Short Selling

Hedge Funds Increase Their Short Bets on MicroStrategy

MicroStrategy Inc
(MSTR:US)
12 months:
-66%
Activity:
Bearish
Pattern:
Rising short interest
News:
Q1 results
MicroStrategy Inc
(MSTR:US)
12 months:
-66%
Activity:
Bearish
Pattern:
Rising short interest
News:
Q1 results

Short selling data can be a very effective risk management tool. If a stock has a high level of short interest, there’s usually a very good reason why.

In this report, we are going to look at the short interest data on MicroStrategy Inc (MSTR:US). MicroStrategy is an American technology company that offers an enterprise analytics platform. The company, which is led by CEO Michael Saylor, also has large investments in Bitcoin. It is listed on the Nasdaq and currently has a market cap of $2.4 billion.

MicroStrategy: Short Interest Data

Looking at our short selling data on MicroStrategy, we see several major red flags. The first is that a large percentage of the company’s shares are on loan. At present, 4.5 million MSTR shares are on loan – roughly 48.9% of the free float. This tells us that there’s a high level of bearish sentiment towards the stock right now.

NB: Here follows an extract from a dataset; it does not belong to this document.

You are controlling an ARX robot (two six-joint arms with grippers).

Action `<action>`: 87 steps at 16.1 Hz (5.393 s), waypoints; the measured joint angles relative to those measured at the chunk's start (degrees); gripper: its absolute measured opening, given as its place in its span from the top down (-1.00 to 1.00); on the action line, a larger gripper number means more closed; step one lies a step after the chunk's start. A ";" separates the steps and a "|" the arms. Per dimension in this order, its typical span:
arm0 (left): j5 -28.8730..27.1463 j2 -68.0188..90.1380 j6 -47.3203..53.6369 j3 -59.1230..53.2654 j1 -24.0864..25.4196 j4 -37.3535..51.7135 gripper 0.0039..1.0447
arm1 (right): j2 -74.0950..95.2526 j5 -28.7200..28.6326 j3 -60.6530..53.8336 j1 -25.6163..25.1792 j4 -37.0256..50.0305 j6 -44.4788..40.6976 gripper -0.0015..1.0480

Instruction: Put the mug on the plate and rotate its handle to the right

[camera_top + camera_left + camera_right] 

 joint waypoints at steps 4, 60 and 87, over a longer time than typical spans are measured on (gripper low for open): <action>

The second red flag is that the number of shares on loan has risen dramatically in recent months. Back at the start of March, just 2.9 million MSTR shares were on loan. Since then, the figure has risen by 66%. This indicates that hedge funds and other sophisticated investors have ramped up their downside bets here. Generally speaking, sharp rises in short selling activity are a very bearish signal.

Why Short Sellers Are Betting Against MicroStrategy Right Now

It’s not hard to see why short sellers are targeting MicroStrategy right now.

For starters, the company’s balance sheet has been hammered by the fall in the price of Bitcoin. As of March 31, 2022, the carrying value of MicroStrategy’s Bitcoin (approx. 129,000 coins) was roughly $2.9 billion – around $1.1 billion below acquisition costs. Since then, the price of Bitcoin has declined substantially, falling from around $45,000 to under $20,000, meaning the company’s losses will be significantly greater.

Secondly, the company has a mountain of debt on its books. As of March 31, long-term debt stood at $2.4 billion. By contrast, stockholders’ equity was just $863,000. In a rising rate environment, this makes the company vulnerable.

Additionally, the company doesn’t appear to have much momentum within its software business. For the three months ended March 31, product licenses and subscription services revenue declined 6% while gross profit fell 7%.

All in all, the company appears to be facing a number of challenges at the moment. Given the high, and rising, level of short interest here, we think caution is warranted towards the stock.